Friday, June 5, 2020

10. Privatization

Private prisons—and their lobby—are a big reason for high incarceration rates in the US, with higher rates still for people of color.

Privatization is the backdrop to the mistreatment of black and brown Americans, Americans whose roots go to Africa and those tied to southern neighbors, and, more than any to the misnamed original inhabitants of the Americas, the Indians.

Wars were fought and treaties made to gain Indian lands, but privatization is specifically written into the Homestead and Allotment acts, which divided common tribal lands into parcels sold cheaply to Euro-Americans.

It took a Civil War to break the country of laws that made African-Americans the private property of their slave-owners. It took legislation at local, state, and eventually at the national level to break the doctrine of coverture, under which a woman was legally considered the chattel of her husband.

Braceros from Mexico came to the US to work the fields during WW II, and then were sent home. There have been programs since, the “guest workers” commodities hired--and owned for a time--by private Americans, welcome and unwelcome at leaders’ whims.

Still, the country has often preached the common good.  African Americans and Indians eventually got citizenship and the vote; women got property rights and the vote. Roads became public, public parks developed, and public education—sometimes “separate but equal”—was gradually extended, until the recent era of public funding of private schools.

The last great surges toward public good were in the 30s.
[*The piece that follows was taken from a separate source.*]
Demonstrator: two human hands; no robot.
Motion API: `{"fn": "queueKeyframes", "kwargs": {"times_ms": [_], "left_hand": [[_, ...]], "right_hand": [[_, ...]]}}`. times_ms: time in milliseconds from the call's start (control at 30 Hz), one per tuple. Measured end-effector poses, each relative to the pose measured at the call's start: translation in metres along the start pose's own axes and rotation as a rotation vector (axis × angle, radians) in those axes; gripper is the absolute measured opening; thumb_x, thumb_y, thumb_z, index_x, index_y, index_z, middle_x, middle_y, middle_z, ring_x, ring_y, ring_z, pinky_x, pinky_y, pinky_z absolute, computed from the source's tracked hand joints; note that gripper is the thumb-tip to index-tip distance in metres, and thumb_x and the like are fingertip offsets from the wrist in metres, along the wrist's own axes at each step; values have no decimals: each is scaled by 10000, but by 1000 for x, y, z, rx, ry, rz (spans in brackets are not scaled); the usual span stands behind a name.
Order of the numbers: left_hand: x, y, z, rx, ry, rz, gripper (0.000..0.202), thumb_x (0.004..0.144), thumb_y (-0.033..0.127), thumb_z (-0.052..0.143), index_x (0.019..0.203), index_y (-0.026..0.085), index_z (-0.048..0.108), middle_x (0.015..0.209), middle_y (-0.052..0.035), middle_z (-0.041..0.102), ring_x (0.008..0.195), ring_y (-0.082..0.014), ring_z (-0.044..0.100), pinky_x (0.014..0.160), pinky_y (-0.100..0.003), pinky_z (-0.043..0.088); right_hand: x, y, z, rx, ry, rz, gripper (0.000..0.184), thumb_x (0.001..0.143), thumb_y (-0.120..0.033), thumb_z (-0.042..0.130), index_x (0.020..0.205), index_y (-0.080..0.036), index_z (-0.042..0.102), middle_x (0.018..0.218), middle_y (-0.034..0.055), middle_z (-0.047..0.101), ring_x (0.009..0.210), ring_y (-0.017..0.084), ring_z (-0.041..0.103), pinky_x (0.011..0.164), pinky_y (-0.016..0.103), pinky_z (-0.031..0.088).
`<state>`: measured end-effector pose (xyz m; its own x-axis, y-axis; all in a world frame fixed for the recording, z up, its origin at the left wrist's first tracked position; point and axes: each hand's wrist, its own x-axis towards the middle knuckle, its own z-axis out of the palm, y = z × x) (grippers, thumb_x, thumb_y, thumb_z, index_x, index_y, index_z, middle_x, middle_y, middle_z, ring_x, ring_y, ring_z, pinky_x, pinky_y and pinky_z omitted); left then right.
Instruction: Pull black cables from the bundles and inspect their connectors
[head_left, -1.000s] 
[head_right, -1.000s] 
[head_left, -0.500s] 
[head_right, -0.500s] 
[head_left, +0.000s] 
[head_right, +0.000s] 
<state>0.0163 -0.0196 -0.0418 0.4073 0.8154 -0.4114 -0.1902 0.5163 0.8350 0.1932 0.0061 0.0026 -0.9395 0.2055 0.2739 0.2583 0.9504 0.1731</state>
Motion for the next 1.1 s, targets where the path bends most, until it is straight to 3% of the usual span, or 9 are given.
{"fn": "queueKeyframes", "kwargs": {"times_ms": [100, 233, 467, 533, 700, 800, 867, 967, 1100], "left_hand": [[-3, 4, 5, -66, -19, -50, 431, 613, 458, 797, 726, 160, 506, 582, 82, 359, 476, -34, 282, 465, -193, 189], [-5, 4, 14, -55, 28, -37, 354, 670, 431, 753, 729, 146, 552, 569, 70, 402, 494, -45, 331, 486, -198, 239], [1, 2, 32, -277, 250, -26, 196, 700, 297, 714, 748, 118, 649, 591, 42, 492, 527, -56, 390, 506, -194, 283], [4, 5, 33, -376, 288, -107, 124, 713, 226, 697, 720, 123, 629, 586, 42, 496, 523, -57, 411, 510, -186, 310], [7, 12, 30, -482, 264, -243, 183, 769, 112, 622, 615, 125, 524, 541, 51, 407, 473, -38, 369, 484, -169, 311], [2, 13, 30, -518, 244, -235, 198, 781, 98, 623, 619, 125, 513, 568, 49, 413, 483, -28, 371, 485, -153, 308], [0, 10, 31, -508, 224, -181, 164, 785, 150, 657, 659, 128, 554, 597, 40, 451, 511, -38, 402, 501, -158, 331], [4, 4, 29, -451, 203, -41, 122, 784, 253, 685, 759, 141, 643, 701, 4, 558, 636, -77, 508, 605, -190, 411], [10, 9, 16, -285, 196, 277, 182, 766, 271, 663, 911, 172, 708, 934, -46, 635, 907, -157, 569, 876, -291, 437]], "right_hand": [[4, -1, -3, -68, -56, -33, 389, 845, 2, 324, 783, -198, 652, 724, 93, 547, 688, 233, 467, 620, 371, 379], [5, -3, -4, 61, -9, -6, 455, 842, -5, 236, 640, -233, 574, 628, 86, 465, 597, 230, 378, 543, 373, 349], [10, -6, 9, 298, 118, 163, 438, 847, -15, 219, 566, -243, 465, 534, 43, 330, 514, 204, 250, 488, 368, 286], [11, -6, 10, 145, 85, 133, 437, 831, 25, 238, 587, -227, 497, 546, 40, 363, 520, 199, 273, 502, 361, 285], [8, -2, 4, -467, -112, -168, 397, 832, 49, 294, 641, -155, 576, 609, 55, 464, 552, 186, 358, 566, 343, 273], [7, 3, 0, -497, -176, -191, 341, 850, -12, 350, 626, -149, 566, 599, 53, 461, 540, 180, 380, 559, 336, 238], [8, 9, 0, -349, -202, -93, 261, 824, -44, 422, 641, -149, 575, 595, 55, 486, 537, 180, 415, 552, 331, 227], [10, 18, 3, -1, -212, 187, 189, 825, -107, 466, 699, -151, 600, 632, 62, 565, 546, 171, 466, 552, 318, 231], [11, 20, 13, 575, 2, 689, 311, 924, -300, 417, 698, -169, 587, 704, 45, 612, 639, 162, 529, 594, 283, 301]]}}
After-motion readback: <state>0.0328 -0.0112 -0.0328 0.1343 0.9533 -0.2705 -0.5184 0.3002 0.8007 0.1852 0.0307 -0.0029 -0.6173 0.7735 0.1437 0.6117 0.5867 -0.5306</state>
FDR’s answer to the Great Depression was to end individual American citizens’ agony through Social Security, bank insurance, the CCC and public works, artists painting post office murals, and writers writing state guidebooks.

Privatization has been the gospel since Reagan; this COVID exposes its failures—prisons, nursing homes, health insurance. We still have Social Security and Medicare, voices for their privatization now muted.